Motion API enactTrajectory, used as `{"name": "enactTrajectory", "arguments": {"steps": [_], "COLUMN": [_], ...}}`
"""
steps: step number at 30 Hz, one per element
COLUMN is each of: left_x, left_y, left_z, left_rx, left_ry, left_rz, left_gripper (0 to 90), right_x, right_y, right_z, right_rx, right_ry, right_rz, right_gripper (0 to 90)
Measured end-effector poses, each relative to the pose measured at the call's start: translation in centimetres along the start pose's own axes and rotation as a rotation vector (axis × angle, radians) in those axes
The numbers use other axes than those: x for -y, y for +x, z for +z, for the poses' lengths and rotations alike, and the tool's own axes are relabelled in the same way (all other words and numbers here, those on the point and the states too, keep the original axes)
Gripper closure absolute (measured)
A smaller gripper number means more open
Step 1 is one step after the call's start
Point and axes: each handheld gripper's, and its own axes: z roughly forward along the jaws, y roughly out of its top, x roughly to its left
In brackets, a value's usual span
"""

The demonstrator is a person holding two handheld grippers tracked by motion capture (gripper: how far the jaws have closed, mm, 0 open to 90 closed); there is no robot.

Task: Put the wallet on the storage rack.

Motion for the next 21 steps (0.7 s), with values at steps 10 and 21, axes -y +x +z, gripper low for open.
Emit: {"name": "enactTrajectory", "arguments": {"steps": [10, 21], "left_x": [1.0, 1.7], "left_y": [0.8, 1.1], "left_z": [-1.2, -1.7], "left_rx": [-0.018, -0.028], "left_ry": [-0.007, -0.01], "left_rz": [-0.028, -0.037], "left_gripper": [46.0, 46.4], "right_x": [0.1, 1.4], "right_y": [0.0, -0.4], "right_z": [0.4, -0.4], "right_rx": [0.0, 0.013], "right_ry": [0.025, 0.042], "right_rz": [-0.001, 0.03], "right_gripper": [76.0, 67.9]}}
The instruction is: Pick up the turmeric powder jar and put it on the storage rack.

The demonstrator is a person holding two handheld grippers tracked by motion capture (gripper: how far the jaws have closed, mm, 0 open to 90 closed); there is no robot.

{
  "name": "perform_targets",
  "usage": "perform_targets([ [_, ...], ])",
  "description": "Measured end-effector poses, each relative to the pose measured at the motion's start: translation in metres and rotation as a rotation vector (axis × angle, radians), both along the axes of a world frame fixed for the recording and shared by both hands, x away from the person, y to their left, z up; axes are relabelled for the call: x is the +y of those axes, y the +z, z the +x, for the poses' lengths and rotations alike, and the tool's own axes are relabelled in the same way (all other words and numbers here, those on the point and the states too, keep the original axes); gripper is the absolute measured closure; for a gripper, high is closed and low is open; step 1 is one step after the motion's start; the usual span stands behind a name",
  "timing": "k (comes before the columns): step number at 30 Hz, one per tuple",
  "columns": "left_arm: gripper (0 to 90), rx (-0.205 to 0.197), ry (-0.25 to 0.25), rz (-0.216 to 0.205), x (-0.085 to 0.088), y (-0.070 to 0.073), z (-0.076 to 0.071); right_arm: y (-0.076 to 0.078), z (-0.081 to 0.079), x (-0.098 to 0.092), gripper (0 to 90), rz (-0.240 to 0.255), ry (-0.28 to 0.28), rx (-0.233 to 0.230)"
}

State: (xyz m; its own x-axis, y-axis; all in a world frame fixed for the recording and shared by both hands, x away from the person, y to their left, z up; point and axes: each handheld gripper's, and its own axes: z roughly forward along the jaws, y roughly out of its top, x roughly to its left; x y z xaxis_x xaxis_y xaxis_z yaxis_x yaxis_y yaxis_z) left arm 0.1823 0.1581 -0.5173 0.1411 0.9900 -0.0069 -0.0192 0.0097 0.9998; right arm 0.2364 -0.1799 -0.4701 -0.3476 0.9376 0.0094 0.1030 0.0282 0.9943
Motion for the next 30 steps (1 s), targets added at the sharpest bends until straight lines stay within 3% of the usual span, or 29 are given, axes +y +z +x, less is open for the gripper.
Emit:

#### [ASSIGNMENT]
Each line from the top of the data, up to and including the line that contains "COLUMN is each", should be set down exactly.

#### [SOLUTION FOR THIS TASK]
Motion API enactTrajectory, used as `{"name": "enactTrajectory", "arguments": {"steps": [_], "COLUMN": [_], ...}}`
"""
steps: step number at 30 Hz, one per element
COLUMN is each of: left_x, left_y, left_z, left_rx, left_ry, left_rz, left_gripper (0 to 90), right_x, right_y, right_z, right_rx, right_ry, right_rz, right_gripper (0 to 90)

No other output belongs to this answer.